All that should be output is the block of lines below from the line with "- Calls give" to the line with "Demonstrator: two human", both included, exactly as written.

__________

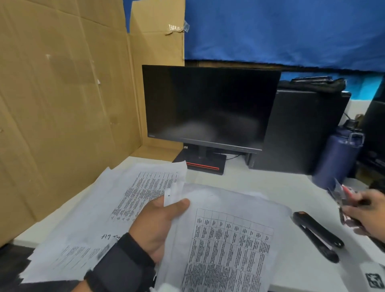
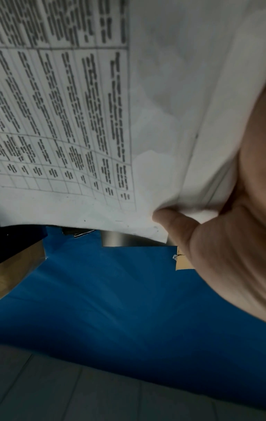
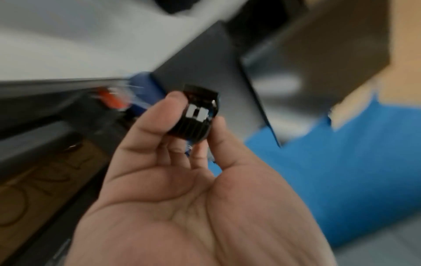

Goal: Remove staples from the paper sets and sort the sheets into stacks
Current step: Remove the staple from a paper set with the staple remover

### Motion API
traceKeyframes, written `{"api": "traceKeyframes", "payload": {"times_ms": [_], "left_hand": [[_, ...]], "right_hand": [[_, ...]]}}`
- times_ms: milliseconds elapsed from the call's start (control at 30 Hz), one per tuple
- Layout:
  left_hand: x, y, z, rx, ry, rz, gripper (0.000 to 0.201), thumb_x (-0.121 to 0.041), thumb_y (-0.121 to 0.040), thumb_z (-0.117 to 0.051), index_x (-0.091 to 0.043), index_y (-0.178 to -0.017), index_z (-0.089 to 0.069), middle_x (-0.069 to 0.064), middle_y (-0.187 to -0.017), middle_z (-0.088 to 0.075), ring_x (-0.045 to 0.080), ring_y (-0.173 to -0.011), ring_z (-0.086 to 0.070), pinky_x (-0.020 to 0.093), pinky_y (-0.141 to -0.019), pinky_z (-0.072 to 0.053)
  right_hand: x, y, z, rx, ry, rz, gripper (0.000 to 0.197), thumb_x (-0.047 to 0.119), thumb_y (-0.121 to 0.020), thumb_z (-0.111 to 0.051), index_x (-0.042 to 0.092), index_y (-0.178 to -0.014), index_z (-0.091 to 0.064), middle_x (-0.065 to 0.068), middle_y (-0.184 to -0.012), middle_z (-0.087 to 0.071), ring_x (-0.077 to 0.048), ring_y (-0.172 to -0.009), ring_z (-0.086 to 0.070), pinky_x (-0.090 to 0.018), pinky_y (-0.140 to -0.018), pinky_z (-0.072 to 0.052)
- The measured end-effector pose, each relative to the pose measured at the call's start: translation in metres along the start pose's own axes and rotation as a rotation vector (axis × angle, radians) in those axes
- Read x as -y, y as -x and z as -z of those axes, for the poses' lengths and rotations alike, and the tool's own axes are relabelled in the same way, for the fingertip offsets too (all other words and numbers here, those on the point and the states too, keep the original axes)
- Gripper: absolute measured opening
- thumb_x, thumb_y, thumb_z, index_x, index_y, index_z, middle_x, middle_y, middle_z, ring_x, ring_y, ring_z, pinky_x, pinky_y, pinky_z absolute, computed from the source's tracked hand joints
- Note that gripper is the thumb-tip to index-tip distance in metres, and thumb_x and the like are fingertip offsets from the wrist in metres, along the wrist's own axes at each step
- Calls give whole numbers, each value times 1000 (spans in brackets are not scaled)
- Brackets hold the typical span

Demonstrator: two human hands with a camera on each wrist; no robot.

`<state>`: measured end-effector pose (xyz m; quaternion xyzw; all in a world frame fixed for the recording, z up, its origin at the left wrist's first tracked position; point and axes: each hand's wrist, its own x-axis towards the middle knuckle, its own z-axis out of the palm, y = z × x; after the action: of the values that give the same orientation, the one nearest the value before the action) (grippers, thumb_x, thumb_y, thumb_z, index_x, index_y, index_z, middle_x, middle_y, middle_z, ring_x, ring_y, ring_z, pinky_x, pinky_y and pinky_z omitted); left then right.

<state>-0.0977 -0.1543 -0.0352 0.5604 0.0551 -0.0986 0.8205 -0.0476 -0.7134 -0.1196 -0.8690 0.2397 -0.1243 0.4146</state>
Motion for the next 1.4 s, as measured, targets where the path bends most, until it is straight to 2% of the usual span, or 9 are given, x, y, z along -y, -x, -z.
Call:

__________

### EXERCISE ANSWER
- Calls give whole numbers, each value times 1000 (spans in brackets are not scaled)
- Brackets hold the typical span

Demonstrator: two human hands with a camera on each wrist; no robot.

Now the exercise is finished.